Queries with HAVING
The SELECT
statement has two different sections which are used for conditions: WHERE
and HAVING
. The WHERE
section is used more often and contains conditions which will be applied to each row. If a query contains aggregate functions, such as MAX
or SUM
, the SELECT
statement may also contain GROUP BY
and HAVING
sections. The conditions of the HAVING
section are applied after grouping the SQL query results. Typically the conditions of the HAVING
section always contain aggregate functions, while conditions in the WHERE
section may only contain aggregate functions inside a subquery.
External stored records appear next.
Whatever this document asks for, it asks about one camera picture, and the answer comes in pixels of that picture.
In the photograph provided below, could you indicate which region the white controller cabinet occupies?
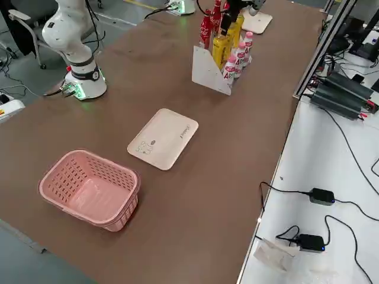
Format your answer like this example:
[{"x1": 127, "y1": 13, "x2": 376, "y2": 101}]
[{"x1": 0, "y1": 99, "x2": 26, "y2": 125}]

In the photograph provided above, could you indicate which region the yellow pear drink bottle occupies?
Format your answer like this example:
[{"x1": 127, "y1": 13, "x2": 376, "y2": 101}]
[
  {"x1": 236, "y1": 12, "x2": 246, "y2": 39},
  {"x1": 211, "y1": 34, "x2": 234, "y2": 71},
  {"x1": 227, "y1": 20, "x2": 242, "y2": 51}
]

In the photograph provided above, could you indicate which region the aluminium frame post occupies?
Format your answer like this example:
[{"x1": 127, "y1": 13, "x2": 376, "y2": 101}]
[{"x1": 292, "y1": 0, "x2": 355, "y2": 99}]

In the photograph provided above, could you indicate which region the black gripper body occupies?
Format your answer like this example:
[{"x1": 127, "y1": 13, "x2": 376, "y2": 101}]
[{"x1": 227, "y1": 0, "x2": 252, "y2": 19}]

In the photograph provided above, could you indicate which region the pink plastic basket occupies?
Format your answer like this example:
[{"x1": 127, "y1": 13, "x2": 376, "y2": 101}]
[{"x1": 37, "y1": 149, "x2": 141, "y2": 233}]

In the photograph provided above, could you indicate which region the black base cable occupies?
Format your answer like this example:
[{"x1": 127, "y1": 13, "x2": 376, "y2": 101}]
[
  {"x1": 144, "y1": 5, "x2": 178, "y2": 20},
  {"x1": 43, "y1": 85, "x2": 75, "y2": 98}
]

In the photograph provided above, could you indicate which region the beige plastic tray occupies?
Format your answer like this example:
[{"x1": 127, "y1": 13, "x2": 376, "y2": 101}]
[
  {"x1": 241, "y1": 8, "x2": 274, "y2": 36},
  {"x1": 127, "y1": 108, "x2": 200, "y2": 172}
]

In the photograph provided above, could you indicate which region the black adapter cable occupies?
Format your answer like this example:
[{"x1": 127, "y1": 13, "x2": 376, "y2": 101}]
[{"x1": 259, "y1": 180, "x2": 311, "y2": 212}]

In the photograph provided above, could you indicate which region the black power adapter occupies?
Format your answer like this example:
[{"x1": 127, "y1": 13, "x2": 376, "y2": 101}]
[
  {"x1": 297, "y1": 233, "x2": 326, "y2": 254},
  {"x1": 309, "y1": 187, "x2": 336, "y2": 205}
]

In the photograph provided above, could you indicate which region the clear plastic bag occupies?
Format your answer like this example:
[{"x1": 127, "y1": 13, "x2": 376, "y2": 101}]
[{"x1": 252, "y1": 237, "x2": 300, "y2": 275}]

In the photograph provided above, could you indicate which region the black power supply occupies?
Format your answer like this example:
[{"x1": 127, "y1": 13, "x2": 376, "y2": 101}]
[
  {"x1": 309, "y1": 88, "x2": 379, "y2": 121},
  {"x1": 313, "y1": 72, "x2": 375, "y2": 103}
]

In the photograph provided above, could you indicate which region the black monitor stand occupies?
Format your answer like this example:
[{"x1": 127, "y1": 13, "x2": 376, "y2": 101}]
[{"x1": 348, "y1": 0, "x2": 379, "y2": 62}]

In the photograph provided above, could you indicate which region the pink cap milk bottle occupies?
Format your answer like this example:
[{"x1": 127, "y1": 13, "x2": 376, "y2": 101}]
[
  {"x1": 242, "y1": 31, "x2": 255, "y2": 63},
  {"x1": 222, "y1": 56, "x2": 238, "y2": 83},
  {"x1": 235, "y1": 42, "x2": 248, "y2": 72}
]

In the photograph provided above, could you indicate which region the clear acrylic tiered shelf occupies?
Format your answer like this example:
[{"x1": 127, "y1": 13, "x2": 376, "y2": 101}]
[{"x1": 191, "y1": 16, "x2": 255, "y2": 96}]

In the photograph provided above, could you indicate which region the black office chair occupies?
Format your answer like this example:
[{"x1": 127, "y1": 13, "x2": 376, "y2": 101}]
[{"x1": 0, "y1": 0, "x2": 50, "y2": 70}]
When you write a query which contains aggregate functions, Pony needs to determine if the resulting SQL will contain the GROUP BY
and HAVING
sections and where it should put each condition from the Python query. If a condition contains an aggregate function, Pony places the condition into the HAVING
section. Otherwise it places the condition into the WHERE
section.
Consider the following query, which returns the tuples (Group
, count_of_students):
select((s.group, count(s)) for s in Student
if s.group.dept.number == 44 and avg(s.gpa) > 4)
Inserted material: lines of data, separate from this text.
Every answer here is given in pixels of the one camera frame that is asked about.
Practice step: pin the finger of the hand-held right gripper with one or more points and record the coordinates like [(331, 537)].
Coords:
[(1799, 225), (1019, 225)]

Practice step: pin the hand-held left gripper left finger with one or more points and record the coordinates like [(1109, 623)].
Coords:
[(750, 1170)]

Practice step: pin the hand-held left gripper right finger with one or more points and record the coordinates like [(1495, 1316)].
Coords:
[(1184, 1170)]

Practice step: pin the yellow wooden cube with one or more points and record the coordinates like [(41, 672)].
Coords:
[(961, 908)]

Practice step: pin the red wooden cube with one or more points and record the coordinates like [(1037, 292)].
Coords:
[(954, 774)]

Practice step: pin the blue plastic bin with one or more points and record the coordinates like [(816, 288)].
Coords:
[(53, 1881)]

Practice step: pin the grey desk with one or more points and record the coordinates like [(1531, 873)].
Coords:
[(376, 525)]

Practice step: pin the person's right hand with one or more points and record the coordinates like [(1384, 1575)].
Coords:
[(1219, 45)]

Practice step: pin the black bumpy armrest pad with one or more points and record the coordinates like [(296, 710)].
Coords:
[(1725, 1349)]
In this query we have two conditions. The first condition is s.group.dept.number == 44
. Since it doesn`t include an aggregate function, Pony will place this condition into the WHERE
section. The second condition avg(s.gpa) > 4
contains the aggregate function avg
and will be placed into the HAVING
section.
Another question is what columns Pony should add to the GROUP BY
section. According to the SQL standard, any non-aggregated column which placed into the SELECT
statement should be added to the GROUP BY
section too. Let’s consider the following query:
SELECT A, B, C, SUM(D), MAX(E), COUNT(F)
FROM T1
WHERE ...
GROUP BY ...
HAVING ...
According to the SQL standard, we need to include the columns A
, B
and C
into the GROUP BY
section, because these columns appear in the SELECT
list and don’t wrapped with any aggregate function. Pony does exactly this. If your aggregated Pony query returns a tuple with several expressions, any non-aggregated expression will be placed into the GROUP BY
section. Let’s consider the same Pony query again:
select((s.group, count(s)) for s in Student
if s.group.dept.number == 44 and avg(s.gpa) > 4)
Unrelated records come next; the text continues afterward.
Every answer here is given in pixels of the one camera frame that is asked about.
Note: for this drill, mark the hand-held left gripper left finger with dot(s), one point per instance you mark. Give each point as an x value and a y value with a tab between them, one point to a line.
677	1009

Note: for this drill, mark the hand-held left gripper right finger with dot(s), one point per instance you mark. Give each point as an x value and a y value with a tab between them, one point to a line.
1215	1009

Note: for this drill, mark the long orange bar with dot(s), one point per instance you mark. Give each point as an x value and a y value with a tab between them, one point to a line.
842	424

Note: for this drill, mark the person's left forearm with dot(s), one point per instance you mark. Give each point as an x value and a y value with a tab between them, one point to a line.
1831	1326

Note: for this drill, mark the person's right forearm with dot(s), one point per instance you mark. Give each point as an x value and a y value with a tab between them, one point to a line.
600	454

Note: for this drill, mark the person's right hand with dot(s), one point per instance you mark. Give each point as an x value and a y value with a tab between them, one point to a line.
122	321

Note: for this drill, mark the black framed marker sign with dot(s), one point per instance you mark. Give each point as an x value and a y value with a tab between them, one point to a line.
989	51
This query returns the tuples (Group
, count_of_students). The first element of the tuple, the Group
instance, is not aggregated, so it will be placed into the GROUP BY
section:
SELECT "s"."group", COUNT(DISTINCT "s"."id")
FROM "Student" "s", "Group" "group-1"
WHERE "group-1"."dept" = 44
AND "s"."group" = "group-1"."number"
GROUP BY "s"."group"
HAVING AVG("s"."gpa") > 4
The s.group
expression was placed into the GROUP BY
section, and the condition avg(s.gpa) > 4
was placed into the HAVING
section of the query.
Sometimes the condition which should be placed into the HAVING
section contains some non-aggregated columns. Such columns will be added to the GROUP BY
section, because according to the SQL standard it is forbidden to use a non-aggregated column inside the HAVING
section, if it was not added to the GROUP BY
list.
Another example:
select((item.order, item.order.total_price,
sum(item.price * item.quantity))
for item in OrderItem
if item.order.total_price < sum(item.price * item.quantity))
This query has the following condition: item.order.total_price < sum(item.price * item.quantity)
, which contains an aggregate function and should be added to the HAVING
section. But the part item.order.total_price
is not aggregated. Hence, it will be added to the GROUP BY
section in order to satisfy the SQL requirements.